(Washington) La Cour suprême des États-Unis a affiché ses divisions mercredi dans une affaire de droit électoral qui pourrait révolutionner l’organisation des scrutins pour la Maison-Blanche et le Congrès.

Au cœur des débats : une nouvelle théorie légale proposée par les parlementaires républicains de Caroline du Nord qui, si elle était adoptée, donnerait les coudées franches aux législateurs des 50 États pour organiser les élections fédérales.

Vote par correspondance, horaires d’ouverture des bureaux, documents à présenter pour s’inscrire sur les listes électorales… : la Constitution confie aux élus de chaque État la tâche de fixer « l’époque, le lieu et la procédure » des scrutins.

Leurs lois sont toutefois soumises au contrôle des tribunaux locaux. C’est ce que les élus de Caroline du Nord veulent changer. Pour eux, la Constitution « place la régulation des élections fédérales entre les mains des parlementaires des États et de personne d’autre » à ce niveau.

Lors de l’audience, les trois magistrates progressistes de la Cour se sont vivement opposées à cette doctrine dite « des législateurs d’État indépendants ». Elle vise à « se débarrasser de l’équilibre des pouvoirs » au moment où les États-Unis « en ont le plus besoin », a notamment mis en garde Elena Kagan.

La démocratie américaine a été fragilisée par les efforts de l’ancien président Donald Trump, soutenus par certains élus locaux, pour faire invalider sa défaite à l’élection de 2020.
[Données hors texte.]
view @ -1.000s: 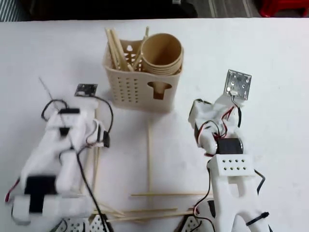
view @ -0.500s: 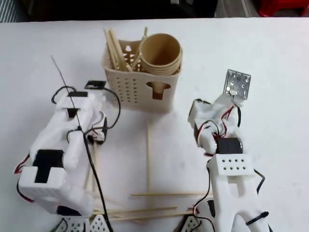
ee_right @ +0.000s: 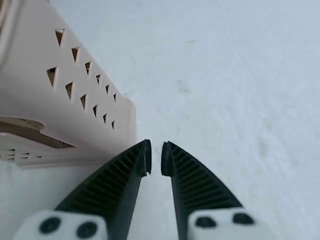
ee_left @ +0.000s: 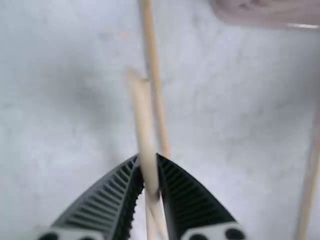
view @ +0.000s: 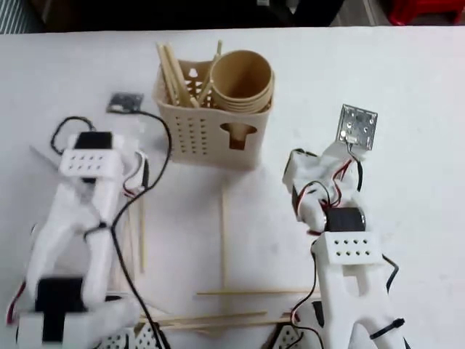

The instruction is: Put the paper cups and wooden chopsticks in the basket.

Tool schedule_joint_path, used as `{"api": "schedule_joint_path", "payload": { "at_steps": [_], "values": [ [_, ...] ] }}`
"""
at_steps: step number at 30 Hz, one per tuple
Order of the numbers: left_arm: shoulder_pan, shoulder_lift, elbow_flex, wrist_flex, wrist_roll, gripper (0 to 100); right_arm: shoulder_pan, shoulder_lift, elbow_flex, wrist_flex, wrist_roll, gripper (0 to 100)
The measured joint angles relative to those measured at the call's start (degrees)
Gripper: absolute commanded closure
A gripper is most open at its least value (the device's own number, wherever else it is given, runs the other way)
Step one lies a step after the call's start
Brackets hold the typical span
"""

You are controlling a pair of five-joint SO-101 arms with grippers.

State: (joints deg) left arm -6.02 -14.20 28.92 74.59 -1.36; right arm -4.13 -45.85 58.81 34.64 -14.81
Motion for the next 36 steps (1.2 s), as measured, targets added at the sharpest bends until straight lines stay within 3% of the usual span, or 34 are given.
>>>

Les positions des six juges conservateurs semblent moins claires.  

Veto du gouverneur

Certains ont semblé enclins à valider la nouvelle théorie. Balayant les inquiétudes pour la démocratie, Neil Gorsuch a ainsi noté que les lois votées par les élus locaux resteraient soumises à l’examen des tribunaux fédéraux.  

Mais d’autres ont paru plus sceptiques. Le chef de la Cour John Roberts a ainsi noté les fluctuations dans la position des élus de Caroline du Nord qui, au début de la procédure, soutenaient que les gouverneurs ne pouvaient pas exercer de veto sur les lois électorales, avant de changer d’avis.

Le juge conservateur Brett Kavanaugh a paru pour sa part chercher les moyens de donner raison aux élus sans valider leur doctrine. « N’y a-t-il pas une alternative plus limitée pour trancher en votre faveur ? », a-t-il demandé à leur avocat.

Concrètement, leur recours découle du recensement de 2020 qui a enregistré une hausse de la population en Caroline du Nord. En conséquence, l’État a gagné un siège supplémentaire à la Chambre des représentants et ses parlementaires ont redessiné les contours des circonscriptions.

En février, leur carte a été invalidée par la Cour suprême de l’État, qui a jugé qu’elle favorisait le parti républicain en regroupant les électeurs démocrates dans certaines circonscriptions pour diluer leur vote ailleurs. Une seconde carte n’ayant pas semblé plus équitable, la haute juridiction locale a nommé un expert indépendant pour s’en charger.  

Les législateurs locaux, menés par le chef républicain de la Chambre Tim Moore, se sont alors tournés vers la Cour suprême des États-Unis, en reprochant au pouvoir judiciaire de l’État d’avoir usurpé leur rôle.

La haute juridiction a refusé d’intervenir en urgence et la carte de l’expert a bien servi aux élections de mi-mandat, en novembre, permettant d’élire sept représentants de chaque parti. Mais, alors qu’elle n’y était pas obligée, elle a accepté d’examiner la question de fond.

« Absurde »

Avant l’audience, le gouvernement du président Joe Biden, des sénateurs et des États démocrates et toutes les grandes associations de défense des droits civiques (ACLU, NAACP, ADL, HRW) ont écrit à la cour pour la dissuader d’adopter la nouvelle théorie, jugée dangereuse pour la démocratie.

« Cette interprétation extrémiste de la Constitution aiderait les élus locaux à priver certains électeurs du droit de vote, à découper les circonscriptions à leur guise et, potentiellement, à saboter le résultat des élections », a expliqué à la presse Sophia Lin Lakin de l’ACLU.

Le parti républicain a jugé « absurde » leur discours alarmiste. Donner raison aux élus de Caroline du Nord « ne donnera pas carte blanche aux législatures des États », a-t-il plaidé dans un argumentaire distinct.

Mais dans les rangs conservateurs, la théorie ne fait pas l’unanimité. « Notre système politique souffrirait grandement si le charcutage des circonscriptions électorales était laissé hors de contrôle », a notamment estimé l’ancien gouverneur républicain de Californie Arnold Schwarzenegger.

La cour doit rendre sa décision avant le 30 juin.